Martine Courant Rife, WIDE Research Assistant, to Present at CATTW in Toronto
Martine Rife will present her paper entitled "The Impossibility of Knowledge-Making as Local Practice: Differing Canadian-US Law & Policy on P2P Technology" on Tuesday, May 30th, 2006. From the abstract: Writing as knowledge is increasingly subject to transfer within globalized information streams (Jessop, 1999; Block, 2004; Grabill, 2005) and thus international intellectual property (IP) regimes. It is crucial that technical communicators address the civic, policy, and legal issues of globalization (Huckin, 2002) because how these information streams are legislated and controlled impacts our practices in localized settings. Protection for technical communicators’ inventions and research is needed, as is dissemination of knowledge, especially for technical writing teachers.
Digital environments distribute knowledge globally; no homogenous international IP regime exists that governs this distribution. Currently, technical communicators’ ability to locally contextualize digital distribution of writing may not be possible. As a way to disseminate information, P2P file sharing is an alternative to market-based proprietary control of distribution and offers possibilities to revolutionize information exchange.
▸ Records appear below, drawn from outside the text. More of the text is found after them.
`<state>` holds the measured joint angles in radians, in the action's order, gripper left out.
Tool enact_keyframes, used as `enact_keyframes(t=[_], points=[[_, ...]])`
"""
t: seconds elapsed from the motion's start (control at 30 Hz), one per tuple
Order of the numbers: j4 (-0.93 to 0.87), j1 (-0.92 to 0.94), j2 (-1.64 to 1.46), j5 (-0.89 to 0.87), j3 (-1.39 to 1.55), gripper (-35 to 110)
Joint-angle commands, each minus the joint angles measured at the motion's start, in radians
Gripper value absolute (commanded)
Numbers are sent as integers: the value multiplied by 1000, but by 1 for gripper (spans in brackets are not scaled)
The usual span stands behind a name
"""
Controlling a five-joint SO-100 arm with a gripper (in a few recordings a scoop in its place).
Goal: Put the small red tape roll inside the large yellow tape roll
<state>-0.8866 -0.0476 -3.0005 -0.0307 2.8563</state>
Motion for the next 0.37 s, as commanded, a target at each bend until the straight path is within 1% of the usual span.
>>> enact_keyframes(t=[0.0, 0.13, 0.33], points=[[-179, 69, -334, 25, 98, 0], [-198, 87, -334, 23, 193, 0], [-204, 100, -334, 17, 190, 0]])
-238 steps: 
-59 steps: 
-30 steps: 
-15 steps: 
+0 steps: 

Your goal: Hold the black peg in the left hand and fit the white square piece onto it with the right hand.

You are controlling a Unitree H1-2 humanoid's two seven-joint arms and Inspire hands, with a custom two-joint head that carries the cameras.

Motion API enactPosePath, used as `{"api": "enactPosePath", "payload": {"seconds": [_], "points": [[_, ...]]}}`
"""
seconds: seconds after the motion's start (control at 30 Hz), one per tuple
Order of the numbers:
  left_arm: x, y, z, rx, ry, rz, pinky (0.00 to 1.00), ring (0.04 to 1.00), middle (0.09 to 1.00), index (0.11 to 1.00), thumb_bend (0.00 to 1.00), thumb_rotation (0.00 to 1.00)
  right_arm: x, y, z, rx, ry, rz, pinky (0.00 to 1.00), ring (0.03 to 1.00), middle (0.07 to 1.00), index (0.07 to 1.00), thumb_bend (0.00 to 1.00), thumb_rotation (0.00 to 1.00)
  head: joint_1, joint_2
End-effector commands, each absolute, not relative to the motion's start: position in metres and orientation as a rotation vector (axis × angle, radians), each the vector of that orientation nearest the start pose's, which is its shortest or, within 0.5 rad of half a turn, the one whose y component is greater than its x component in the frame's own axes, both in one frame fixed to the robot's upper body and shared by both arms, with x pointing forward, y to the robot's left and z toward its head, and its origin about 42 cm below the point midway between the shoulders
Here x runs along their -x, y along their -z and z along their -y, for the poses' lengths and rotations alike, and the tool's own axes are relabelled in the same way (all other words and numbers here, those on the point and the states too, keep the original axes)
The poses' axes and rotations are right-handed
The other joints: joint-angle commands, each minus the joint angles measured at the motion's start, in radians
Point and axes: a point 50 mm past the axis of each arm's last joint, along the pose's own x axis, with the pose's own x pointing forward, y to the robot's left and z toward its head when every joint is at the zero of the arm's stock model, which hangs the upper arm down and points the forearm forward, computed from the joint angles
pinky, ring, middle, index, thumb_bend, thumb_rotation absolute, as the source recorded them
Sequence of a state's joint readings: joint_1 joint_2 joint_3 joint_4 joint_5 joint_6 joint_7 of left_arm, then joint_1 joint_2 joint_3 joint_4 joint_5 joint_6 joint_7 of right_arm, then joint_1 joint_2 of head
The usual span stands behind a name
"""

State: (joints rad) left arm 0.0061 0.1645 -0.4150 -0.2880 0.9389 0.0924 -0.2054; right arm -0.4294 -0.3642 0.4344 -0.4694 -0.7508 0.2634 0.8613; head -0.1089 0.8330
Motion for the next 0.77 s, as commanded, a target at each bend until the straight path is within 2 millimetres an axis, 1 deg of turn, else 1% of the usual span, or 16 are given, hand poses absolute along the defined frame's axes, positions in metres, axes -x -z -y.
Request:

The US increasingly favors the private sector, or protection; meanwhile Canada offers up interesting possibilities for properly balancing the interests of protecting invention and the educator’s need for knowledge. US-Canadian differences on P2P typify how high-protection IP rules may undermine themselves and instead cause inventive activities to shift from one jurisdiction to another. In order to illustrate this phenomenon, the speaker describes two differing law & policy approaches, Canadian and US, on P2P file sharing technologies, and posits a model for knowledge-making practice that cannot exist outside a theory of globalization. Understanding how international IP law may impact our ability as technical communicators, researchers, and teachers to share, to invent, is essential in our increasingly globalized knowledge economy.